Exercise instructions: Wherever a line below holds the word "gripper", copy that line.

Source data:
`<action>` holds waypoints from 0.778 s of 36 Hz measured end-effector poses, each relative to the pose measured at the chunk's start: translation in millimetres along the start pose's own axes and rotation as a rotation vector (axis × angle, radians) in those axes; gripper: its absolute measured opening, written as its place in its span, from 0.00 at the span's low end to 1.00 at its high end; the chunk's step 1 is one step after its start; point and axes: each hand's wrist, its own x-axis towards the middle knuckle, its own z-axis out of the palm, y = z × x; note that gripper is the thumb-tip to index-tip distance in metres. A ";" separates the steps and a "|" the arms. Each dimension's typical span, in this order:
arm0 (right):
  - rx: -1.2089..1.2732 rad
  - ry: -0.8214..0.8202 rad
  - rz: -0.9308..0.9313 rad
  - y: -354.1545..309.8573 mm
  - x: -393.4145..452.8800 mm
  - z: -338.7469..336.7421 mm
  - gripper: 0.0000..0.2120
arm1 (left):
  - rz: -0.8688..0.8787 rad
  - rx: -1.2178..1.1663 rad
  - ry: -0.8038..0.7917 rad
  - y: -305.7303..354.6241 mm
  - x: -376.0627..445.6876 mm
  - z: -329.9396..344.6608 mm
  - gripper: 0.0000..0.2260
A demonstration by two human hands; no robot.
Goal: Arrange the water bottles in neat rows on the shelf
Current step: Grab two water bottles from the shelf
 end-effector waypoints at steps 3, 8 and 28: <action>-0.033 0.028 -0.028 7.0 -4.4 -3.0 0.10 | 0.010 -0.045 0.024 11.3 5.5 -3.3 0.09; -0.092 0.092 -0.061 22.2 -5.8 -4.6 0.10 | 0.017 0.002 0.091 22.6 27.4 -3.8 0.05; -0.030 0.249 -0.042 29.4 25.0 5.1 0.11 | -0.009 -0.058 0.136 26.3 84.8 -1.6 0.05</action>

Exercise solution:
`<action>` holds waypoints from 0.778 s of 36 Hz measured end-effector poses, each relative to the pose measured at the chunk's start: translation in millimetres along the start pose's own axes and rotation as a rotation vector (axis × angle, radians) in those axes; gripper: its absolute measured opening, written as its place in its span, from 0.00 at the span's low end to 1.00 at its high end; the chunk's step 1 is one step after its start; point and axes: each hand's wrist, its own x-axis towards the middle knuckle, its own z-axis out of the palm, y = z × x; note that gripper is the thumb-tip to index-tip distance in metres. A ";" separates the steps and a "|" the arms. Each dimension's typical span, in this order:
  - gripper: 0.0000..0.2120
  - gripper: 0.0000..0.2260

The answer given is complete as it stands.